I’m trying to remember now about telling others about my diagnosis. I’m pretty sure I left that up to Dear Hubby. Poor guy. I did do a lot of texting throughout treatment. That was such an easier method of keeping my kids and siblings up to date. I remember telling my neighbors at a coffee party. I think I wrote about that in my memoir. Let’s just say, it was awkward, a real conversation stopper.

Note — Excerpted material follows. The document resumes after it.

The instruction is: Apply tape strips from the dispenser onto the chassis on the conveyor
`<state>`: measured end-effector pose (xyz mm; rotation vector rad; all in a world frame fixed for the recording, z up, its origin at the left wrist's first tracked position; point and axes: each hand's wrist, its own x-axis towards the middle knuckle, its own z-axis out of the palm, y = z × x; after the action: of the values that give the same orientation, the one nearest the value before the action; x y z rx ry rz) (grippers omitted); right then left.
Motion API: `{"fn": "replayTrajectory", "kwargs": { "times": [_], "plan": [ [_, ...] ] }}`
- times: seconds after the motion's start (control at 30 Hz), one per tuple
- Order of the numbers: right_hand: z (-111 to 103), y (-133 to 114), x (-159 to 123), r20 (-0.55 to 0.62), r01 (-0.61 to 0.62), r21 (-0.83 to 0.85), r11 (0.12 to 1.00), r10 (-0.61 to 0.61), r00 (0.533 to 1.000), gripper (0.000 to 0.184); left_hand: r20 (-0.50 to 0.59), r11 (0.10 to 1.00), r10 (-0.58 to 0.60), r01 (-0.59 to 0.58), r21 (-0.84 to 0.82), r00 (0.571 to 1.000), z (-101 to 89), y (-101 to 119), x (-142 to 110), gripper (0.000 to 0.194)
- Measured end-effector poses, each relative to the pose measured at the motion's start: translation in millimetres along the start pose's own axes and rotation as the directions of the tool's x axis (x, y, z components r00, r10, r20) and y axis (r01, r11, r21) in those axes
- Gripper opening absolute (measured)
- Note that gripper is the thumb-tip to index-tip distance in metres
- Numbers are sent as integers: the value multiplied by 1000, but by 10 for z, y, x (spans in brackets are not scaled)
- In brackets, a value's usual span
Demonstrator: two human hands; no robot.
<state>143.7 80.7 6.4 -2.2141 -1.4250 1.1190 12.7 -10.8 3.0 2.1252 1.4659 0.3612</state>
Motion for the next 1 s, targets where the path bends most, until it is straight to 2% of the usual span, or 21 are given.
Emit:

Thanks for sharing about your family. I love the old photos. Your mom was beautiful. I do see a resemblance there. xx
Claudia says
Thank you, Nancy. I wish I could talk to my mom about her life, also. I was, in some ways, glad that she had already passed away by the time I was diagnosed as I know she would have been devastated and felt helpless, since she was bedridden in the last few years of her life so wouldn’t have been able to do anything to help, but I wish I had had more time with her to talk about her life, and the effects of MS on her life when we were all younger. I used Caringbridge almost right away. It was so hard to keep everyone updated via phone calls, and I could never remember who knew what, so I just started telling people to go there and read the latest updates and it allowed me to spend my evenings with the family instead of on the phone trying to keep everyone updated. Things happened so quickly that it was just the easiest way for me to keep people updated. Thank you for the kind words about my mother – yes, she was a beautiful young woman. She had a tough life. xo
Gina Auriemma says
Just WOW! Claudia. Your mom was the tower of strength and coming from a “don’t ask, don’t tell” household, I can completely understand her. My mom was very similar. Looking back, she could have, and should have had a wonderful support system through many challenges in her lifetime but instead chose to keep it all in. I hope I’ve learned from her mistakes as I have learned from your post. Thank you!
Gina
Claudia says
It certainly was a generational thing. Women of that era would never admit to any weakness but in my mom’s case, she could have had a much easier, more rich life if she’d only opened up sooner. Once she did, we all rallied round her and all became so much closer. Wish she were still around, so I could talk to her about it, at this stage of my life. Thank you for your kind words, and for reading. xoxo
Chocoviv says
My aunt wouldn’t let me tell her other siblings about when she had leukaemia…I was her go to person for advice in nutrition as that was my major….. She has recovered and still they don’t know!
Claudia says
Wow, that’s amazing that she never told anyone but you. I suppose it’s an honor that she went to you and I’m sure your nutrition major helped her with keeping strong during her treatments. Thank you for sharing your story.
Linda says
Thank you, Claudia, for your powerful sharing. And, for having the courage to change the pattern of silence around illness that your mother had to endure. I salute your courage in telling your kids and your friends; and I appreciated your acknowledgement of how you found an inner strength in sharing your vulnerability! Thank you for your very honest sharingsand your courage in speaking your truth and sharing it on a blog. All my very best, Linda Frisone
Claudia says
Thank you, Linda! I so enjoyed meeting you last week. Per your suggestion, I’m planning on finding a good local acupuncturist and have already scheduled a massage for later this week to recover from all the driving and travel during the last 2 weeks. During the balance of our trip, I used your deep breathing recommendation every time we hit traffic or I encountered stress (and we had 40 mile an hour winds in the Mojave outside of Barstow!) so I thank you for your encouragement that I take deep breaths to relieve my tension — it worked. All my best to you.